## Section: New Results

### Language Based Fault-Tolerance

Participants : Pascal Fradet, Alain Girault, Yoann Geoffroy, Gregor Goessler, Jean-Bernard Stefani, Martin Vassor, Athena Abdi.

#### Fault Ascription in Concurrent Systems

The failure of one component may entail a cascade of failures in other components; several components may also fail independently. In such cases, elucidating the exact scenario that led to the failure is a complex and tedious task that requires significant expertise.

The notion of causality *(did an event $e$ cause an event ${e}^{\text{'}}$?)*
has been studied in many disciplines, including philosophy, logic,
statistics, and law. The definitions of causality studied in these
disciplines usually amount to variants of the counterfactual test
“$e$ is a cause of ${e}^{\text{'}}$ if both $e$ and ${e}^{\text{'}}$ have occurred, and in a
world that is as close as possible to the actual world but where $e$
does not occur, ${e}^{\text{'}}$ does not occur either”. In computer science,
almost all definitions of logical causality — including the landmark
definition of [63] and its derivatives — rely
on a causal model that may not be known, for instance in presence of
black-box components.
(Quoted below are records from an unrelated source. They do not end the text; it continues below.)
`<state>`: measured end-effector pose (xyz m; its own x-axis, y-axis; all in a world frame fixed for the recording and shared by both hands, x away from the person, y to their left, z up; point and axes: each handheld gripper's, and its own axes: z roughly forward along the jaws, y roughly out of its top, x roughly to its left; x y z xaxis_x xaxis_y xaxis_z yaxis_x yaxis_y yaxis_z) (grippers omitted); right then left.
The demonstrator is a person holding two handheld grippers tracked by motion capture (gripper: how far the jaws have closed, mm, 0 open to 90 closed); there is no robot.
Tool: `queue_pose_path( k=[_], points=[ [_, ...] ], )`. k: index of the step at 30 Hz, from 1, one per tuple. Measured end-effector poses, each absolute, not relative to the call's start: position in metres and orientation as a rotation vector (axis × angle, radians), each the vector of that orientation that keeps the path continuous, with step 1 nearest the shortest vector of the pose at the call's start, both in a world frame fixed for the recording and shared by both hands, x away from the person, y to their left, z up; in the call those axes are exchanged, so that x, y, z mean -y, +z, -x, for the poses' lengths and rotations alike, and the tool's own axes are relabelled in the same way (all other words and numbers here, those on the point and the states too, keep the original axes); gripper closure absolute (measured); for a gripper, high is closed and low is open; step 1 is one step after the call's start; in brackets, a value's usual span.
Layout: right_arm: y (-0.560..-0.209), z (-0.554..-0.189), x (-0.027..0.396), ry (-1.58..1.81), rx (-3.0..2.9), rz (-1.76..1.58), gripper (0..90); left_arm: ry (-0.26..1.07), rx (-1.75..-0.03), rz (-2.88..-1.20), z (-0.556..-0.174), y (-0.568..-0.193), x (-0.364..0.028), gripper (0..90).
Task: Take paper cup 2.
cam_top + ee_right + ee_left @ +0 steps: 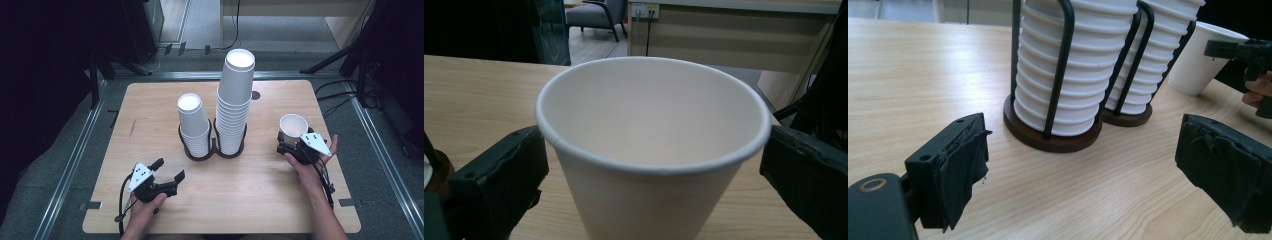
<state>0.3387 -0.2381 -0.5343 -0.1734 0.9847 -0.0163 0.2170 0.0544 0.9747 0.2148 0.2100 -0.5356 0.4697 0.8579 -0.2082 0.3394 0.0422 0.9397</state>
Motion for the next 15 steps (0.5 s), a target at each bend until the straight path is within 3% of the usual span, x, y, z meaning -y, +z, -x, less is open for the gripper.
queue_pose_path(
  k=[15],
  points=[
    [-0.522, -0.303, 0.248, 1.204, -1.545, -1.203, 0.0, 0.55, -1.031, -1.543, -0.218, -0.517, -0.185, 6.7]
  ],
)
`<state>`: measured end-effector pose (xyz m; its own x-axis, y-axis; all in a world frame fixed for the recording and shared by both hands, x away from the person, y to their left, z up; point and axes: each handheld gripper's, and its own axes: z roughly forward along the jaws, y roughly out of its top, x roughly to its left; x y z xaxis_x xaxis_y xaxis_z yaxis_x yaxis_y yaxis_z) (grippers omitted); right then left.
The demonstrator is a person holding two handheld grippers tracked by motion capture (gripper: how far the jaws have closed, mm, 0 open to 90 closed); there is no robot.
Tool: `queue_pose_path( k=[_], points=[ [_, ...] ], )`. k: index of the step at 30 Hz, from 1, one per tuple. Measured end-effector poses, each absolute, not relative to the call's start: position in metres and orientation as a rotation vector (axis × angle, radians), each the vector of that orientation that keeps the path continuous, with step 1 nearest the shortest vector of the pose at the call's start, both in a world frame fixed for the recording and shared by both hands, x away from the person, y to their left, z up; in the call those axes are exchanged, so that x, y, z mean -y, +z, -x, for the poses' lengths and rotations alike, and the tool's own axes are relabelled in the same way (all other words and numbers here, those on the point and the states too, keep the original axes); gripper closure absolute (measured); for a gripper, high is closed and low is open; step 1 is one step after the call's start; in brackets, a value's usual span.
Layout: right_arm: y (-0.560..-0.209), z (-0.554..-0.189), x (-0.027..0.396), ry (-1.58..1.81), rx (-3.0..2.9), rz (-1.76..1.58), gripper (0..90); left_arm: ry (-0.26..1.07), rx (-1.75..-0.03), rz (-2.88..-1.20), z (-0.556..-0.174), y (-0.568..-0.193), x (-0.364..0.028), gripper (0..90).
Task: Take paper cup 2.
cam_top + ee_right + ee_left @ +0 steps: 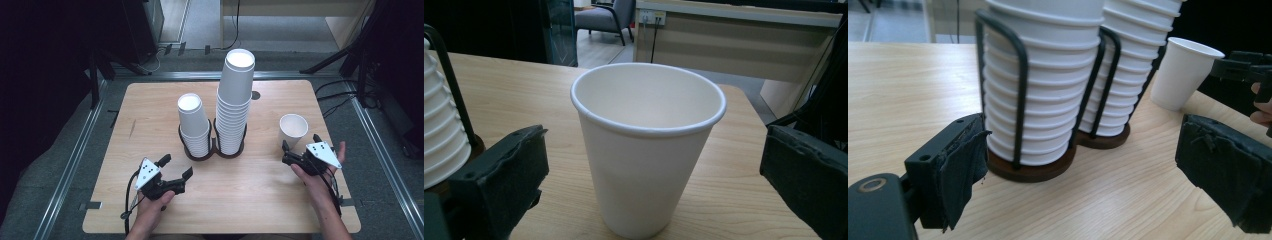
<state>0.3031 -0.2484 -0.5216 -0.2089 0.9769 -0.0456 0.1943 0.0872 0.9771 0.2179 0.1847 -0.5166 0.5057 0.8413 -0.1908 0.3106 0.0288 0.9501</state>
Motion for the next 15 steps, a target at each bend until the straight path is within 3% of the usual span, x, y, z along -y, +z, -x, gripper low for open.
queue_pose_path(
  k=[15],
  points=[
    [-0.459, -0.284, 0.242, 1.279, -1.52, -1.215, 0.0, 0.539, -0.971, -1.565, -0.233, -0.498, -0.147, 0.4]
  ],
)
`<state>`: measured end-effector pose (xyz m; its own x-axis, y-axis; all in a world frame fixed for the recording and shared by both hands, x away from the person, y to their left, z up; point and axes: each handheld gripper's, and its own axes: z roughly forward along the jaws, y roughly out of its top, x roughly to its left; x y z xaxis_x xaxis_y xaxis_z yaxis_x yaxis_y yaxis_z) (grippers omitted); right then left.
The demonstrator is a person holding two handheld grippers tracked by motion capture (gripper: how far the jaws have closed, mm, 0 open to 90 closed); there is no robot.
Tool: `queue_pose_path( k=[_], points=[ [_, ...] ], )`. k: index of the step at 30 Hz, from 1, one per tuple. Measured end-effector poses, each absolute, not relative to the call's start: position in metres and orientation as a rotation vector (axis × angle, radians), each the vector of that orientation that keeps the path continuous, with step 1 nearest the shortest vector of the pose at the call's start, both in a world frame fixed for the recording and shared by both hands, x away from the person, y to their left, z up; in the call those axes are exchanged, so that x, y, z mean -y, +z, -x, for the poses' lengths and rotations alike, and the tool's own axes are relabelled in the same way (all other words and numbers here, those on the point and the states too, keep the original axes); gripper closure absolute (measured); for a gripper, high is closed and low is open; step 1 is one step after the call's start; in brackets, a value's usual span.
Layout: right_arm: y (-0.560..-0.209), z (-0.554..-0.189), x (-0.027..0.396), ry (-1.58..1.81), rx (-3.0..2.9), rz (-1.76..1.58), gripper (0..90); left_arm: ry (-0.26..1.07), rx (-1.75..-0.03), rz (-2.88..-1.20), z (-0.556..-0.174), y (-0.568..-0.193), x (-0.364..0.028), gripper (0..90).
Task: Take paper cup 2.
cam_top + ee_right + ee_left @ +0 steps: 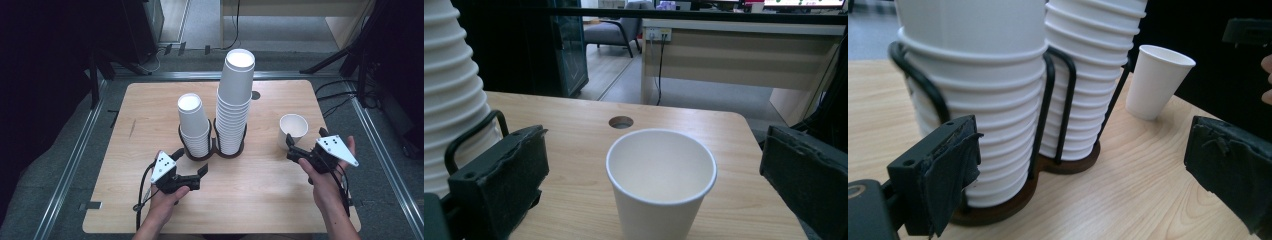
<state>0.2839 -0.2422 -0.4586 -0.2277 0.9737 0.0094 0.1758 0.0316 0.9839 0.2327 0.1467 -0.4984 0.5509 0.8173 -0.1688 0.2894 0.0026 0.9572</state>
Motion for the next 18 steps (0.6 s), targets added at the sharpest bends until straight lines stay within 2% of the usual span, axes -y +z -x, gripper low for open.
queue_pose_path(
  k=[18],
  points=[
    [-0.392, -0.283, 0.203, 1.424, -1.519, -1.138, 0.0, 0.625, -0.933, -1.562, -0.254, -0.471, -0.104, 0.0]
  ],
)
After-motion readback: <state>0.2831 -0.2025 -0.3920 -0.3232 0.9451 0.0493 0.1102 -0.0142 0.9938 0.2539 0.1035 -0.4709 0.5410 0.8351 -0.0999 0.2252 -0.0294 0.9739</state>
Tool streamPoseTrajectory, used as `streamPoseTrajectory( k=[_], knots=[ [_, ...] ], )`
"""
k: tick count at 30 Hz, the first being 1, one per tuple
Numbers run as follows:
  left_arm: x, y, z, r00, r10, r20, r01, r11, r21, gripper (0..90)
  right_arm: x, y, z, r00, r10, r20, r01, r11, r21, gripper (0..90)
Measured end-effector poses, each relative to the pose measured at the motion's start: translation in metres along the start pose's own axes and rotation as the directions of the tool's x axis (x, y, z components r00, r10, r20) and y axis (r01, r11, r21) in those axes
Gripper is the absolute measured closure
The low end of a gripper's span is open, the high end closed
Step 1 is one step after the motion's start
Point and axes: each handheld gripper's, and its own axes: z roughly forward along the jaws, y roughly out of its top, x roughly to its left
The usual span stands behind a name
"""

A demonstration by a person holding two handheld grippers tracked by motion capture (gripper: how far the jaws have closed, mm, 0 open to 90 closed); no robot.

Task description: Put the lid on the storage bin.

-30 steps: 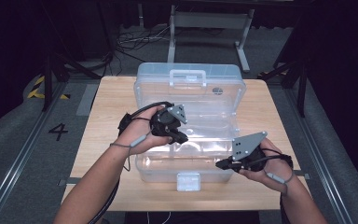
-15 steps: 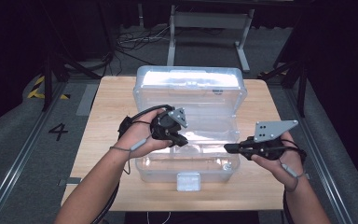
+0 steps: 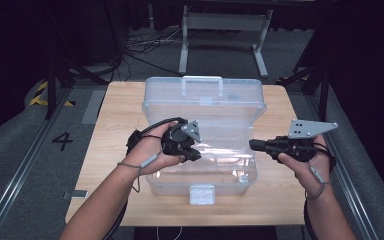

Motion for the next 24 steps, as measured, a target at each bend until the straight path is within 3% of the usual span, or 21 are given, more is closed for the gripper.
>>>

For such systems, we have been developing a
framework for blaming that helps us establish the causal relationship
between component failures and system failures, given an observed
system execution trace. The analysis is based on a formalization of
counterfactual reasoning [7].

In his PhD thesis, Yoann Geoffroy proposed a generalization of our fault ascription technique to systems composed of black-box and white-box components. For the latter a faithful behavioral model is given but no specification. The approach leverages results from game theory and discrete controller synthesis to define several notions of causality.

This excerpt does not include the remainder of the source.